> **Task item**
Give back each line of the data exactly.

> **Provided material**
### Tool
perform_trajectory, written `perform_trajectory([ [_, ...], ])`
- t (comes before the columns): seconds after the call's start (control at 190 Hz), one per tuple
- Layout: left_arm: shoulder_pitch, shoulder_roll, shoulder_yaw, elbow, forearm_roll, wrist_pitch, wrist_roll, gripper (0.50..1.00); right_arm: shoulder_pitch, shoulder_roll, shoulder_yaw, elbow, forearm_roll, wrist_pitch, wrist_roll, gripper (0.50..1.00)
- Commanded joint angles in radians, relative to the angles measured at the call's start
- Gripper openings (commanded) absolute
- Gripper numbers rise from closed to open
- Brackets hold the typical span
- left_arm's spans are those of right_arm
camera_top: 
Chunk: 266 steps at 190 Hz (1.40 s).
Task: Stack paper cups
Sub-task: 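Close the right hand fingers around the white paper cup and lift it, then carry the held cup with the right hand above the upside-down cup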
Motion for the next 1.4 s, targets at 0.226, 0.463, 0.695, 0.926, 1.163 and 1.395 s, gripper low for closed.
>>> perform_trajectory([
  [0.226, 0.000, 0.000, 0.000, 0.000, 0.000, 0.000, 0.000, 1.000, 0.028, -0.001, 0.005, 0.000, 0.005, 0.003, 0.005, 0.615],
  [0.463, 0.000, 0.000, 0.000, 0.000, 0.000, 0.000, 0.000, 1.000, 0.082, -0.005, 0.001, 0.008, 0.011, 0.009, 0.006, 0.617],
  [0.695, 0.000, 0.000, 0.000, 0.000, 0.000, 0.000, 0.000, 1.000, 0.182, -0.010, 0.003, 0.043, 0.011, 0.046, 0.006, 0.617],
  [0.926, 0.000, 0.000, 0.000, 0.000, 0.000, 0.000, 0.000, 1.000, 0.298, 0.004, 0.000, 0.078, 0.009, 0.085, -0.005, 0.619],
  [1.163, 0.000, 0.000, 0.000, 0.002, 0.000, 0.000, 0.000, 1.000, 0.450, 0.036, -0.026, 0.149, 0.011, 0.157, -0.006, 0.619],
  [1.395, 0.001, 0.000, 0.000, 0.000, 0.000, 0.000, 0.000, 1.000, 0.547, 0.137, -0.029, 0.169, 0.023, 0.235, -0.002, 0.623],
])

> **Response**
### Tool
perform_trajectory, written `perform_trajectory([ [_, ...], ])`
- t (comes before the columns): seconds after the call's start (control at 190 Hz), one per tuple
- Layout: left_arm: shoulder_pitch, shoulder_roll, shoulder_yaw, elbow, forearm_roll, wrist_pitch, wrist_roll, gripper (0.50..1.00); right_arm: shoulder_pitch, shoulder_roll, shoulder_yaw, elbow, forearm_roll, wrist_pitch, wrist_roll, gripper (0.50..1.00)
- Commanded joint angles in radians, relative to the angles measured at the call's start
- Gripper openings (commanded) absolute
- Gripper numbers rise from closed to open
- Brackets hold the typical span
- left_arm's spans are those of right_arm
camera_top: 
Chunk: 266 steps at 190 Hz (1.40 s).
Task: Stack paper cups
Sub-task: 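Close the right hand fingers around the white paper cup and lift it, then carry the held cup with the right hand above the upside-down cup
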Motion for the next 1.4 s, targets at 0.226, 0.463, 0.695, 0.926, 1.163 and 1.395 s, gripper low for closed.
>>> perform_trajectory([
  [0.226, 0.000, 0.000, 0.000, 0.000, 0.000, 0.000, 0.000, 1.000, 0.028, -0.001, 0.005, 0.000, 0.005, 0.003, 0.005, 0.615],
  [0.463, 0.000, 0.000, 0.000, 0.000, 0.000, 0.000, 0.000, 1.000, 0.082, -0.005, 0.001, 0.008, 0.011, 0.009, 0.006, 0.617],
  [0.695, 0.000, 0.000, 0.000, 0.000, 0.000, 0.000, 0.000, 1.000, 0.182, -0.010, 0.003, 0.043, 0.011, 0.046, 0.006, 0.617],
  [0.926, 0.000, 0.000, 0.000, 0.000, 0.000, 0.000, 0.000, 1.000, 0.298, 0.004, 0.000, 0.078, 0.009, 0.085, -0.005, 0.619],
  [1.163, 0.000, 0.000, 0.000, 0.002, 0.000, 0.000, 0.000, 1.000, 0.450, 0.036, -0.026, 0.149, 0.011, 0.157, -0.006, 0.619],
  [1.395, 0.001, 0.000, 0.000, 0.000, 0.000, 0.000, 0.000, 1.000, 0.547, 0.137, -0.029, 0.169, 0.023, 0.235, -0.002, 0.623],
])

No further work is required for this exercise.